Keywords: Nasopharyngeal carcinoma, nomogram, prognostic

Introduction

Nasopharyngeal carcinoma (NPC) is a fairly common malignant tumor in Southeast Asia, that is closely related to Epstein-Barr virus (EBV) infection [1]. Radiotherapy is the primary treatment for early stage disease, whereas concurrent chemoradiotherapy is the standard care for advanced NPC[2]. Currently, the Union Internationale Contre le Cancer/American Joint Cancer Committee (UICC/AJCC) TNM staging system is the gold standard for predicting prognosis and guiding treatment options of NPC patients. However, significant heterogeneities of clinical outcomes in NPC patients with a similar TNM stage and receiving similar treatment strategies have been reported [3-4]. These findings indicated that the present staging system is not adequate for prognosis without considering other clinicopathological factors or serum biomarkers. Thus, it is critical to identify reliable prognostic factors to complement the TNM staging system and refine the prediction of outcomes for NPC patients.

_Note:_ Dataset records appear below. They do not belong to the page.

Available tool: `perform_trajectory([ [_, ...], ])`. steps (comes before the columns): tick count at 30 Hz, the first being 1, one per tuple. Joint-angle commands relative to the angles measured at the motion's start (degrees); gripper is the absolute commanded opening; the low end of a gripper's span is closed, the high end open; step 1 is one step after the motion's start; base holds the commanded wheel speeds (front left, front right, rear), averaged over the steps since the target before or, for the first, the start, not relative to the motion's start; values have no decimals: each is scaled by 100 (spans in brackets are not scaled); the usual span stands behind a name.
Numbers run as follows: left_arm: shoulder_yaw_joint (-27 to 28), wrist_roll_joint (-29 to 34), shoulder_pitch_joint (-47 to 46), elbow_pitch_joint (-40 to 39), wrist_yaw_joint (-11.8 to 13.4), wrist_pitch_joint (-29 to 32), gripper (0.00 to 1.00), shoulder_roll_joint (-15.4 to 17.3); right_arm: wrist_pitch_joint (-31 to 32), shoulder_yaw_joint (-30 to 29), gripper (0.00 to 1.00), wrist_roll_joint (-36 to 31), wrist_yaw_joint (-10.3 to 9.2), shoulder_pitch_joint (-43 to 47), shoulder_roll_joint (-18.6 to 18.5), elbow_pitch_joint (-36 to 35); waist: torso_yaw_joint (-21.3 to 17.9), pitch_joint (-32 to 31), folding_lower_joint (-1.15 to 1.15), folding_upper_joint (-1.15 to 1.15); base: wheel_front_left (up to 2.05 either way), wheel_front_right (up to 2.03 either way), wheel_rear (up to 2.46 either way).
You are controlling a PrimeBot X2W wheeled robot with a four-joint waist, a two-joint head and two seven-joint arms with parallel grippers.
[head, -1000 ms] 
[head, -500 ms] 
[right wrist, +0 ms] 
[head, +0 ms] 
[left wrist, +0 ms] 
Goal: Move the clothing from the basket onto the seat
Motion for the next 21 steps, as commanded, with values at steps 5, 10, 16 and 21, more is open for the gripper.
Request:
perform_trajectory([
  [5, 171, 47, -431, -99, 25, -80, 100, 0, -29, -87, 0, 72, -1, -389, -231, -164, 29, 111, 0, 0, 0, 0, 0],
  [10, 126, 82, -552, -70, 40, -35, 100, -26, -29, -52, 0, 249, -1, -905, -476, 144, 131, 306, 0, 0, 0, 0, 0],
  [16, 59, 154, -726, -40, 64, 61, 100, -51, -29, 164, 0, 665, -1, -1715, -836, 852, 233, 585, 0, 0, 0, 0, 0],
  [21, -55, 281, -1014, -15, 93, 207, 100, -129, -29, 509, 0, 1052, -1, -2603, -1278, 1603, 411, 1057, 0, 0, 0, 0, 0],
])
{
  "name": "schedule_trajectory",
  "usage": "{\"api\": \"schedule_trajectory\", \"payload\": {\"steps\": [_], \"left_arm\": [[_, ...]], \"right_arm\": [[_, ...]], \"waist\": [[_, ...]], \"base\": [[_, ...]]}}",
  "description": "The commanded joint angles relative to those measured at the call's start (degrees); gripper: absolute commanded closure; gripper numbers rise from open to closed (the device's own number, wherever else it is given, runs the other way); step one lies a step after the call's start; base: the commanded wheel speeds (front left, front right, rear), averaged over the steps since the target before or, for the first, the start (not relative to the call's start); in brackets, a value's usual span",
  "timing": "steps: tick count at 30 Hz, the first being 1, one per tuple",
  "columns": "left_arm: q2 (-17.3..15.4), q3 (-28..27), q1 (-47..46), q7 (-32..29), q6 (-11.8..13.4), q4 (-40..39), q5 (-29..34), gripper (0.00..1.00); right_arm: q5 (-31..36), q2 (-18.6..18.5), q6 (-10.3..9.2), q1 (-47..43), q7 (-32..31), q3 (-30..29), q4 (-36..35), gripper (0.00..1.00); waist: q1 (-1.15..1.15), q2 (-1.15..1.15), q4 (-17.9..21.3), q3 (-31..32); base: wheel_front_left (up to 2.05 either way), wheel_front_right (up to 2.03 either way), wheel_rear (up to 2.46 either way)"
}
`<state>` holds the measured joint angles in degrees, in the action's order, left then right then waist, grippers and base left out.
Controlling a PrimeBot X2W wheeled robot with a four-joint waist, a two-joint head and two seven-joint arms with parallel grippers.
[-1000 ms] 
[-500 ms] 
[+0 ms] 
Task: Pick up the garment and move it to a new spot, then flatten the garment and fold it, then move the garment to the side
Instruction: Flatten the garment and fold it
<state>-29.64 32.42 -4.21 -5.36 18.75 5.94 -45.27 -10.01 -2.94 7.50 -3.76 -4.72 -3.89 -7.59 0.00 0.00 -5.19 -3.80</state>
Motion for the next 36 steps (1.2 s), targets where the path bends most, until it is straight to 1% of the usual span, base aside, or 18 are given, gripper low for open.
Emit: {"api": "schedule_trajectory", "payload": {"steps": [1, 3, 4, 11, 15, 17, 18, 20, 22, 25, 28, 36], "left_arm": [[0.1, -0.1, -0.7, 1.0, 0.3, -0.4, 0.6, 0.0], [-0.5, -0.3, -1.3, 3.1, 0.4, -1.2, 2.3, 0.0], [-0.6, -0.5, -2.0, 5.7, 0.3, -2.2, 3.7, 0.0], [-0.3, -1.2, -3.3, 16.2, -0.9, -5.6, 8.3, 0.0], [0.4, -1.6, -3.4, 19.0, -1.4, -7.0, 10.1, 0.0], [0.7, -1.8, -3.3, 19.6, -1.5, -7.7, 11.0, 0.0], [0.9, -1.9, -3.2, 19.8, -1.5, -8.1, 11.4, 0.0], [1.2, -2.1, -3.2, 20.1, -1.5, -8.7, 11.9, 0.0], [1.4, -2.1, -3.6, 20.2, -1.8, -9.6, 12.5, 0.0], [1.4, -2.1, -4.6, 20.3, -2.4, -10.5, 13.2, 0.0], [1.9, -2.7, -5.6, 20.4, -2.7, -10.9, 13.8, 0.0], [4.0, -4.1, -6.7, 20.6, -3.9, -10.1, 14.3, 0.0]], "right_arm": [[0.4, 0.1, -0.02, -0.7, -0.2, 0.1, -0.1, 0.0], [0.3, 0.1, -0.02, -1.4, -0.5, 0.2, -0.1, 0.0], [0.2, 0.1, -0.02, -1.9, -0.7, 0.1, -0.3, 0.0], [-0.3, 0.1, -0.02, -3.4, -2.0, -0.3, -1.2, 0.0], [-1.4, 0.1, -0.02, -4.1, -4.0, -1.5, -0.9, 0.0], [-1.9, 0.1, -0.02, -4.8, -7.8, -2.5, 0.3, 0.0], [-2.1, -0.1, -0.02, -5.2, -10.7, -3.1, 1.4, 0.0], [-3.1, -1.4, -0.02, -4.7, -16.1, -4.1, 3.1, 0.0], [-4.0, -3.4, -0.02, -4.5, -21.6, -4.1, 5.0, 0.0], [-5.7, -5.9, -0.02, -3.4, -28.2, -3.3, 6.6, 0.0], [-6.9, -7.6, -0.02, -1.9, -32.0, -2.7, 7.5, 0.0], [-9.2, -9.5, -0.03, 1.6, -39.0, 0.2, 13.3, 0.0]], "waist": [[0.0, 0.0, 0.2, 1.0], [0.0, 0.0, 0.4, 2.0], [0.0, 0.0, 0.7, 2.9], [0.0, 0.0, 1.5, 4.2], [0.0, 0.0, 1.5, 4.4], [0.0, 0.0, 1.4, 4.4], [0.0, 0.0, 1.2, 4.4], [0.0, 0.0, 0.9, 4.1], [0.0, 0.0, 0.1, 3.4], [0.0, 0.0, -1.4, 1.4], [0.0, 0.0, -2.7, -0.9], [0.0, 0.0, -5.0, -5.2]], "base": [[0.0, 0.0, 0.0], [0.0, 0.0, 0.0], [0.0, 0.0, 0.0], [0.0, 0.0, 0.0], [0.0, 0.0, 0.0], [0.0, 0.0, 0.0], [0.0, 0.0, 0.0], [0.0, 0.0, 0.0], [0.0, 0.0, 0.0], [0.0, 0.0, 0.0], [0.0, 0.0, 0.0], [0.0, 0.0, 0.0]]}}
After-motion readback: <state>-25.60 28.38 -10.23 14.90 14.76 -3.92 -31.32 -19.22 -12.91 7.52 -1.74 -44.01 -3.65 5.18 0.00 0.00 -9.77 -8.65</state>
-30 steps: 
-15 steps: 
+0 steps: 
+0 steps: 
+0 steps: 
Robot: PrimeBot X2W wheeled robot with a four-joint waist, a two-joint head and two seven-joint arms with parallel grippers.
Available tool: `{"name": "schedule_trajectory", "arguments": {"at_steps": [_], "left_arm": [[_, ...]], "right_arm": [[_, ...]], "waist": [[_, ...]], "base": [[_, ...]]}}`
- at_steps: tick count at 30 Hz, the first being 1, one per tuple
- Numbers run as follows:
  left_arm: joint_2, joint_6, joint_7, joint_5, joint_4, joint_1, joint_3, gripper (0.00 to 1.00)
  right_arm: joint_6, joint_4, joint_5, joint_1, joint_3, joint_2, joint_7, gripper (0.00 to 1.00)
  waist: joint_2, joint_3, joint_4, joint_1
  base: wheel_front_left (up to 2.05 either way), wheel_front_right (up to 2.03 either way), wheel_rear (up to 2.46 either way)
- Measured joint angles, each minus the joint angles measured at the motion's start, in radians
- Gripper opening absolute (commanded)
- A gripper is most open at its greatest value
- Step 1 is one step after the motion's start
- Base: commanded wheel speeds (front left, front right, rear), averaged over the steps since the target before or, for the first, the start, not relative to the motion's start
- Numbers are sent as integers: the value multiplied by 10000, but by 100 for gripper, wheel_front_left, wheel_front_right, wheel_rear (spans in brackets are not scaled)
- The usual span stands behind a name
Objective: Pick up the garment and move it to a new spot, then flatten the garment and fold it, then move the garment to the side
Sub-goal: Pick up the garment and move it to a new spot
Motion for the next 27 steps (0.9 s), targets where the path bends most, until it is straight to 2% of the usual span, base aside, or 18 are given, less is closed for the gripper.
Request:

Recently, a number of studies have demonstrated that hematological biomarkers, such as systematic inflammation indexes (high sensitivity C-reactive protein (hs-CRP), platelet to lymphocyte ratio (PLR), neutrophil to lymphocyte ratio(NLR), lymphocyte to lymphocyte ratio (LMR)), lipid metabolism indexes (high-density lipoprotein cholesterol (HDL-C), apolipoprotein A-1 (ApoA-1)), nutritional indexes (albumin (ALB), hemoglobin (HGB)), lactate dehydrogenase level (LDH), EBV DNA copy numbers, titers of IgA antibodies against EBV capsid antigen (EBV VCA-IgA, EA-IgA) were associated with poor survival for NPC patients [5-7]. However, in most of these studies, only one or two biomarkers were evaluated without considering others. Moreover, few predictive models were used including these simple and effective factors. Therefore, in this study, we established a clinically useful nomogram in which hematological biomarkers and clinicopathologic risk factors were considered to predict OS for NPC. The nomogram was validated in the validation cohort. Moreover, a test was performed to compare the predictive power of the nomogram with EBV DNA alone and current popular staging systems.

Patients and method

A retrospective observational study was performed including 690 patients with histologically diagnosed NPC, who were treated at the Sun Yat-sen University Cancer Center between July 2007 and December 2011. The inclusion criteria were as follows: histologically confirmed primary NPC and complete baseline clinical information and laboratory data. The exclusion criteria included any of the following: systemic metastasis at the time of diagnosis or the presence of other malignancies, and a history of cancer treatments. Patients were randomly divided into a primary group (460 patients, about two thirds of data) and a validation groups (230 patients, remaining one third of data). For the development of the nomogram, the primary group was used, and the generalizability of the model was evaluated using the validation cohort. The last follow-up was performed in December 2015. This study was approved by the Hospital Ethics Committee in Sun Yat-sen University Cancer Center in China. The authenticity of this article has been validated by uploading the key raw data onto the Research Data Deposit public platform (www.researchdata.org.cn), with the approval RDD number as RDDA2017000449.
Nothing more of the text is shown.